TASK STATEMENT: Go through the data line by line. Copy each one holding the string "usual".

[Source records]
※

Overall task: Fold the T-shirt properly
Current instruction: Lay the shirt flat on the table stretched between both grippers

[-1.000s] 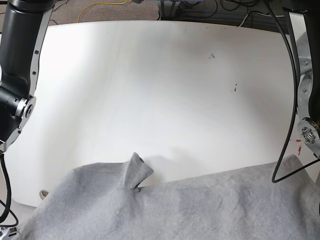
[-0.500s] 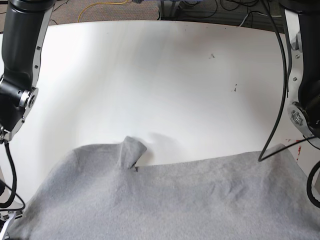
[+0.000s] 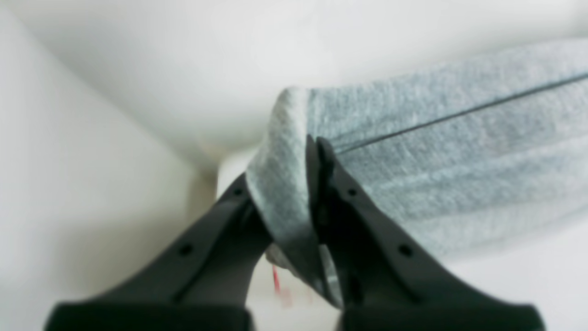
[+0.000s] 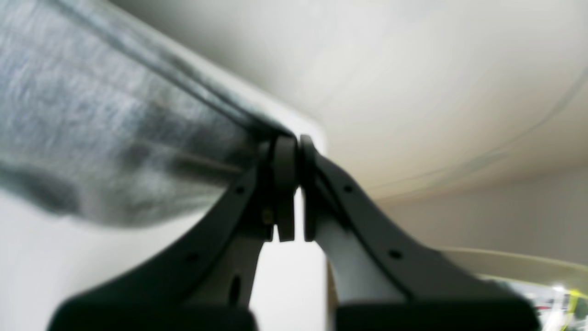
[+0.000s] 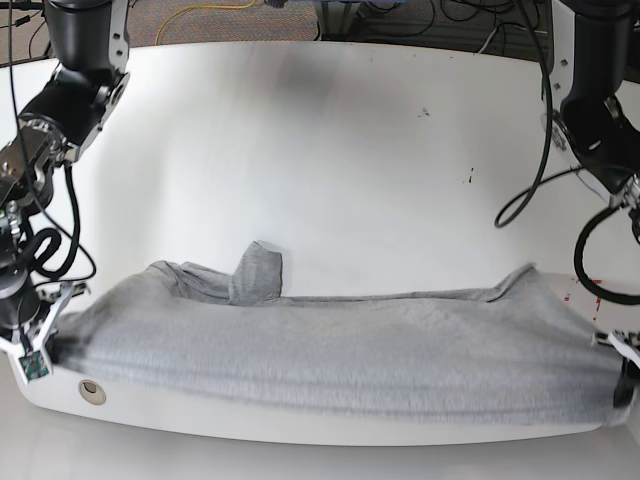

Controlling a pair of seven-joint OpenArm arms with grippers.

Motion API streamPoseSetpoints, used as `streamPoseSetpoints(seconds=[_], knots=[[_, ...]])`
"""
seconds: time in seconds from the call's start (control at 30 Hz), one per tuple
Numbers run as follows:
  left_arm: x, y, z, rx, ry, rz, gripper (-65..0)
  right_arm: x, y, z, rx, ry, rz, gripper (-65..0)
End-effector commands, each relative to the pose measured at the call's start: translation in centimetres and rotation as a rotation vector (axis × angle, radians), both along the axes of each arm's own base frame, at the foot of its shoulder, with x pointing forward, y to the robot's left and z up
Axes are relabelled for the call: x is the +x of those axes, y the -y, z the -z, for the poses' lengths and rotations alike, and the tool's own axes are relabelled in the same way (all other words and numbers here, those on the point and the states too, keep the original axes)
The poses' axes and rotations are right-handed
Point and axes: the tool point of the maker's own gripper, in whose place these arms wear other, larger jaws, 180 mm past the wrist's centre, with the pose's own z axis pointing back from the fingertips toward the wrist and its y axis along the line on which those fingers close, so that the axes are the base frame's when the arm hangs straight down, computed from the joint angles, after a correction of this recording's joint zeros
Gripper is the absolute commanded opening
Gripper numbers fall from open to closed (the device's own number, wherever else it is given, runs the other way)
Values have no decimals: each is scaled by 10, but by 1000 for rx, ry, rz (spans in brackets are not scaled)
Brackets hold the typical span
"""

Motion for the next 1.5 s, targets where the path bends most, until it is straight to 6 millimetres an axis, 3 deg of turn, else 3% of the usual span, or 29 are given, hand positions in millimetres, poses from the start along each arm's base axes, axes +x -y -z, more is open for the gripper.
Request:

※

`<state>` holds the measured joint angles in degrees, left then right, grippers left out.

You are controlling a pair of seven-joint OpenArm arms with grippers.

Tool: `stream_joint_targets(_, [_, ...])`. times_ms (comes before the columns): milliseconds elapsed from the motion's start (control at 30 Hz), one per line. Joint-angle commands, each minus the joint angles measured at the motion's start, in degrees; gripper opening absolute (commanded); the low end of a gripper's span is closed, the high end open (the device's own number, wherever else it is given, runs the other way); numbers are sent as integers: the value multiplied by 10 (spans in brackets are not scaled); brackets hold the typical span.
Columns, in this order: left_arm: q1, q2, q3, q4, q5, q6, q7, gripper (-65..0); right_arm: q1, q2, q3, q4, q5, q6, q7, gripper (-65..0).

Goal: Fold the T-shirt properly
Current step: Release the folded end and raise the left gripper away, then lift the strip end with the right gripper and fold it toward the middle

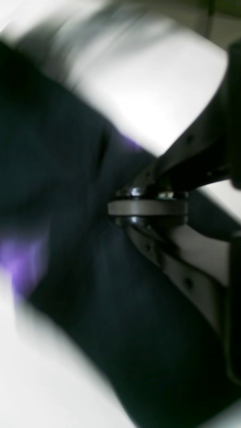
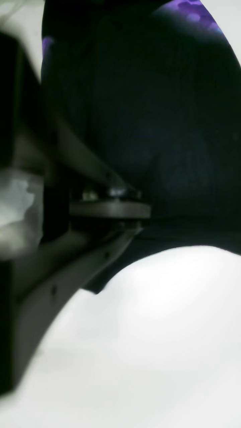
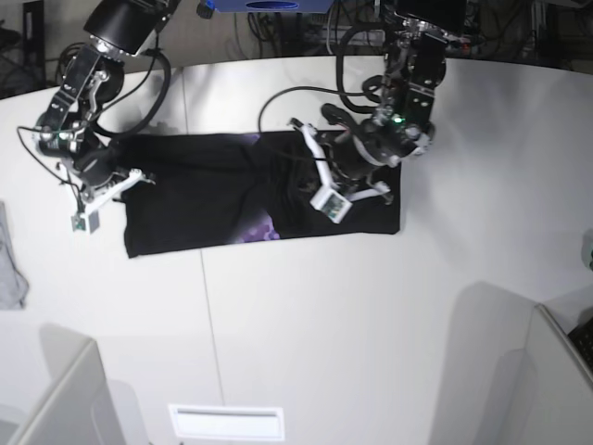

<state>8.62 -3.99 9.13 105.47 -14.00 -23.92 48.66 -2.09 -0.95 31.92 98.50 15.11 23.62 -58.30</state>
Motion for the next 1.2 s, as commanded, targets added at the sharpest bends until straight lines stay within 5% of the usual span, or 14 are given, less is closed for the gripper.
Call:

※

RESPONSE TO THE EXERCISE:
Motion for the next 1.5 s, targets where the path bends most, until it is straight to 6 millimetres an axis, 3 deg of turn, else 3% of the usual span, or 29 are given, hand positions in millimetres, poses from the start along each arm's base axes, axes +x -y -z, more is open for the gripper.
Motion for the next 1.2 s, as commanded, targets added at the sharpest bends until straight lines stay within 5% of the usual span, or 14 are given, less is closed for the gripper.

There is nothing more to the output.